• _YOUR TASK_
Check the listing that follows and work out how many lines include "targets". The reply is that number alone.

• _DATA TO EXAMINE_

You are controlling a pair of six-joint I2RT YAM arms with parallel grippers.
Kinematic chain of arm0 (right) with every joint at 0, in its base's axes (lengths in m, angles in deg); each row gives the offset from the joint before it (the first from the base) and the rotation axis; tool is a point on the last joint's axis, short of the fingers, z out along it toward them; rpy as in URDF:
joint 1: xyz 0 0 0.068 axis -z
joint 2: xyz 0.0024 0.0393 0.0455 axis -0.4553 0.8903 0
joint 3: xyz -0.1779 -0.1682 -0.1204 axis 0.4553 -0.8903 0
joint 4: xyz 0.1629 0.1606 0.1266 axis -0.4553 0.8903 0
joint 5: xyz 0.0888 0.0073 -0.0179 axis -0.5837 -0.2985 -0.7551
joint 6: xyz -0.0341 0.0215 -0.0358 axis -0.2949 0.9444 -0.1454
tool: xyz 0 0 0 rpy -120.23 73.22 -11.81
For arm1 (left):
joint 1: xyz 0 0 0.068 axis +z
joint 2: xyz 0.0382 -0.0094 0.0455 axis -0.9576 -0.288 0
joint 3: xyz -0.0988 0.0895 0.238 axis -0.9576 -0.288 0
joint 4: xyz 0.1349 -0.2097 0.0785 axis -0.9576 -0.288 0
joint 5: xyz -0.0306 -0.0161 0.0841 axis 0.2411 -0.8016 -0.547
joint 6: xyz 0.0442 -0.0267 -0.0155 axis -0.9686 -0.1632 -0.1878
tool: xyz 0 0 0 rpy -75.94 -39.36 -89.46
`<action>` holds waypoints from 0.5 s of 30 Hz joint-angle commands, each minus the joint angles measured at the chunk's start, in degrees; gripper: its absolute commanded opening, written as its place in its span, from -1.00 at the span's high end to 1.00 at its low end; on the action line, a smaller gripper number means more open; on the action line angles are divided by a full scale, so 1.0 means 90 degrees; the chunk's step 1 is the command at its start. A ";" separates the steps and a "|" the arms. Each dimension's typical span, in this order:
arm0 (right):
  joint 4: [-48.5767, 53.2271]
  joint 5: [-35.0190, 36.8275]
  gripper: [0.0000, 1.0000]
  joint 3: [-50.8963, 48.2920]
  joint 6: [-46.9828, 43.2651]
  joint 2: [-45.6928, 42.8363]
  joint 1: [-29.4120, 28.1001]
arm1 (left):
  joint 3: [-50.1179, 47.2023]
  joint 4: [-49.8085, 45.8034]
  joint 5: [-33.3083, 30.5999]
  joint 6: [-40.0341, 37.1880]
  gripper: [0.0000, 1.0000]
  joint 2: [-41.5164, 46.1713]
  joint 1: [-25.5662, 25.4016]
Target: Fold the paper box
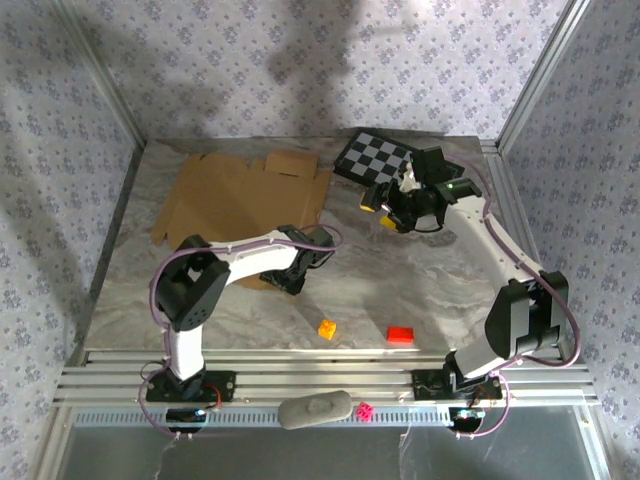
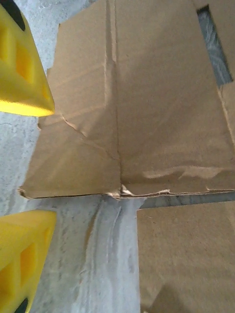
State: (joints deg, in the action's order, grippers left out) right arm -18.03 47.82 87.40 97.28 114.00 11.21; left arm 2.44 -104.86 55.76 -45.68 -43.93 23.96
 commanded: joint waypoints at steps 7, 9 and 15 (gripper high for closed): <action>0.0137 -0.0154 -0.41 -0.0124 -0.0056 -0.0124 0.0064 | 0.0026 0.0145 -0.0711 -0.0262 0.55 -0.0311 -0.0072; 0.0118 -0.0162 -0.40 -0.0119 -0.0032 -0.0115 0.0056 | 0.0111 0.0051 -0.1004 -0.0282 0.93 -0.0175 -0.0076; -0.0133 -0.0093 -0.41 0.0028 0.0191 -0.0131 0.0066 | 0.0408 -0.0422 -0.1852 -0.0423 1.00 0.1204 -0.0117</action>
State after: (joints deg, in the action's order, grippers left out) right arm -18.27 47.74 86.92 97.60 114.00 11.47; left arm 2.95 -104.99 45.44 -48.30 -41.71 23.31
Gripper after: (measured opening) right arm 0.705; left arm 0.045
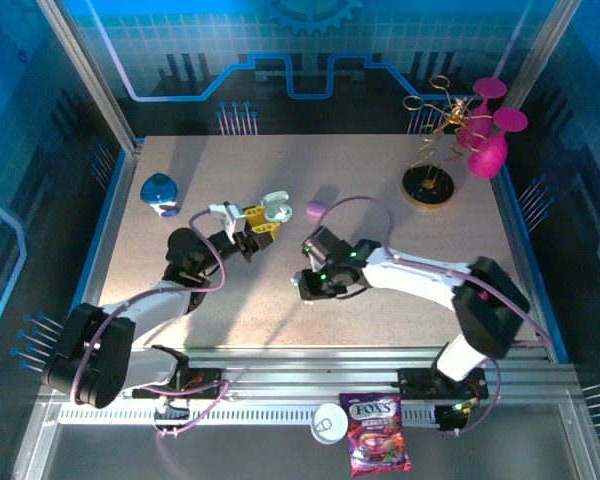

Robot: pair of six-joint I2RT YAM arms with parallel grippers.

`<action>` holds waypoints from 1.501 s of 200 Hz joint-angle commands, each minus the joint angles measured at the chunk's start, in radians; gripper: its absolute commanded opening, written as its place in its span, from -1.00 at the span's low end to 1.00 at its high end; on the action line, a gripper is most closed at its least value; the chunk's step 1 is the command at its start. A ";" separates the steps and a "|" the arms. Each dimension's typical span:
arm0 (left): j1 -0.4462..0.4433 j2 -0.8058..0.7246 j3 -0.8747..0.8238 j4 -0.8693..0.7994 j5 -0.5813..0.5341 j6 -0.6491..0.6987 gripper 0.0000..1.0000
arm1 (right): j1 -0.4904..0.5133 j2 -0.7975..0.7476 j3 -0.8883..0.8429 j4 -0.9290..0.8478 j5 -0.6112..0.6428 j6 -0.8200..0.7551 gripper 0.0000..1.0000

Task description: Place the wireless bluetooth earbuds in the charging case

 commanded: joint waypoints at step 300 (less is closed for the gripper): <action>-0.221 0.162 0.050 0.149 -0.109 0.055 -0.62 | -0.051 -0.241 -0.040 0.532 0.070 -0.070 -0.72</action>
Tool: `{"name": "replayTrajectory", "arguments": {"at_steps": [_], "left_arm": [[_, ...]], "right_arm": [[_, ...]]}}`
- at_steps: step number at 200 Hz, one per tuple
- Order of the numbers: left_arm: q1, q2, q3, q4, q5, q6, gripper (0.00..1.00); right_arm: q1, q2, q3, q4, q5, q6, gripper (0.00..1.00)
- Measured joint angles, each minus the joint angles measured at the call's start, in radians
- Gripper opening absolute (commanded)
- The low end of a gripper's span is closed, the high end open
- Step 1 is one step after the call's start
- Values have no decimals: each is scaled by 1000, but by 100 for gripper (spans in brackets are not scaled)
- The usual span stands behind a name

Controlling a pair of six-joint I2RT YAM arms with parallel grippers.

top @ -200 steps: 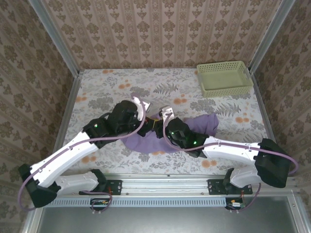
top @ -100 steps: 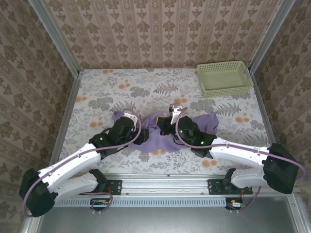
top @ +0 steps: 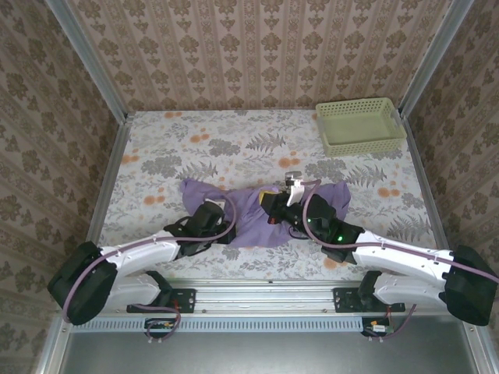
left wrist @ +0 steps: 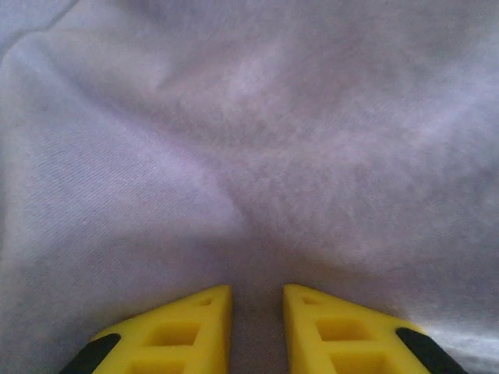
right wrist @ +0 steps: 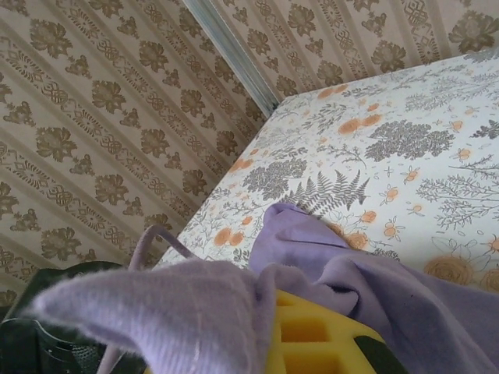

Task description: Fold the inside-out t-shirt

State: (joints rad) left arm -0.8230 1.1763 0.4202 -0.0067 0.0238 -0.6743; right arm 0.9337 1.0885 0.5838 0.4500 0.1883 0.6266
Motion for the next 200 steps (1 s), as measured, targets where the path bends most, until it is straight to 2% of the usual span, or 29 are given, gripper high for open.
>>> {"name": "replayTrajectory", "arguments": {"at_steps": [29, 53, 76, 100, 125, 147, 175, 200], "left_arm": [[-93, -161, 13, -23, -63, 21, 34], [-121, -271, 50, -22, -90, 39, 36], [-131, -289, 78, -17, -100, 50, 39], [-132, -236, 95, -15, -100, 50, 39], [-132, -139, 115, -16, -108, 55, 26], [-132, -105, 116, -15, -107, 61, 20], [-132, -119, 101, 5, -108, 72, 0], [-135, -147, 72, 20, -103, 97, 0]], "right_arm": [[0, 10, -3, 14, -41, 3, 0], [0, 16, -3, 21, -71, 3, 0], [1, 18, -3, 22, -90, 2, 0], [8, 18, -3, 26, -106, 2, 0], [15, 18, -4, 29, -122, -5, 0], [20, 12, -11, 34, -127, -17, 0], [19, -37, -50, 32, -109, -20, 0], [13, -77, -74, 16, -92, -19, 0]]}}
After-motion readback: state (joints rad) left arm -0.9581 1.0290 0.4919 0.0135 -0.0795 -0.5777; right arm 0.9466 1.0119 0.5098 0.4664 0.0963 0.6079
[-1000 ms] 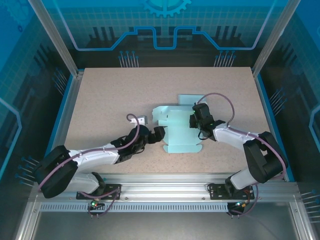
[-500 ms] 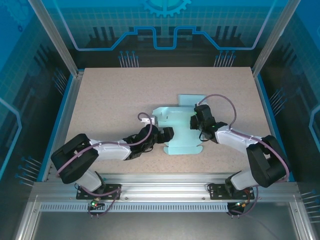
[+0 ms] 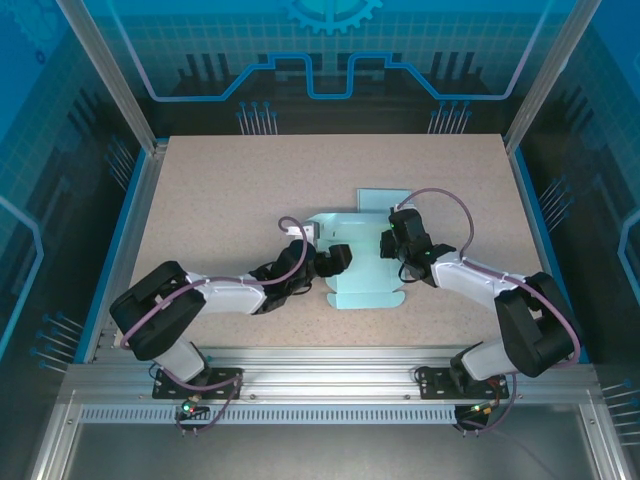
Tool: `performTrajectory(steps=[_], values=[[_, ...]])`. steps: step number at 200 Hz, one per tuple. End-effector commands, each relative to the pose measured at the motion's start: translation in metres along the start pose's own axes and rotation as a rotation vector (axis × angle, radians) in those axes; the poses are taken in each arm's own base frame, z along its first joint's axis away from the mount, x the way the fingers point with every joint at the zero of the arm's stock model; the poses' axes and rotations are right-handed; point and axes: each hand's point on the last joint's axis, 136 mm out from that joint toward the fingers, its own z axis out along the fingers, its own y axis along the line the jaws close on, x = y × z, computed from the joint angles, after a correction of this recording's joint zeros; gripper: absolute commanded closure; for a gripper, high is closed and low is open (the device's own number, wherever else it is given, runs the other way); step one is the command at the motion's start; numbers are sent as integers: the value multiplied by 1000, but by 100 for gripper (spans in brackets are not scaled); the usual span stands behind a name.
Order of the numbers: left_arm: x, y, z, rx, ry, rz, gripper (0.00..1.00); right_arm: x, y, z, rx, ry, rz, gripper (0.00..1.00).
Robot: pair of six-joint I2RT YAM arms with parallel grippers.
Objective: Fold the paper box
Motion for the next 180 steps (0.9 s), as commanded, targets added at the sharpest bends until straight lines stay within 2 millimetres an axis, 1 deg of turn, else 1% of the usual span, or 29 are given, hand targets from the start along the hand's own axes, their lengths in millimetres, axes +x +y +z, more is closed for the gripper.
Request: performTrajectory(steps=[1, 18, 59, 94, 118, 138, 158, 180], values=[[-19, -25, -1, 81, -45, 20, 15, 0, 8, 0, -24, -4, 6, 99], [-20, -30, -1, 110, -47, 24, 19, 1, 8, 1, -25, 2, 7, 99], [-22, -45, 3, 168, -48, 67, 20, 2, 9, 2, -31, 7, 5, 99], [-20, -49, 20, 169, -41, 112, 19, 2, 13, 1, -46, 6, 1, 99], [-13, -55, 32, 200, -14, 123, 19, 3, 14, 0, -55, 6, -2, 99], [-8, -55, 39, 207, 4, 116, 18, 3, 14, 1, -55, 9, -5, 99], [-6, -55, 34, 219, 6, 113, 18, 3, 13, 1, -49, 11, -4, 99], [-11, -57, 16, 232, -8, 119, 18, 3, 12, 2, -40, 10, -5, 99]])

• _FINAL ANSWER_
2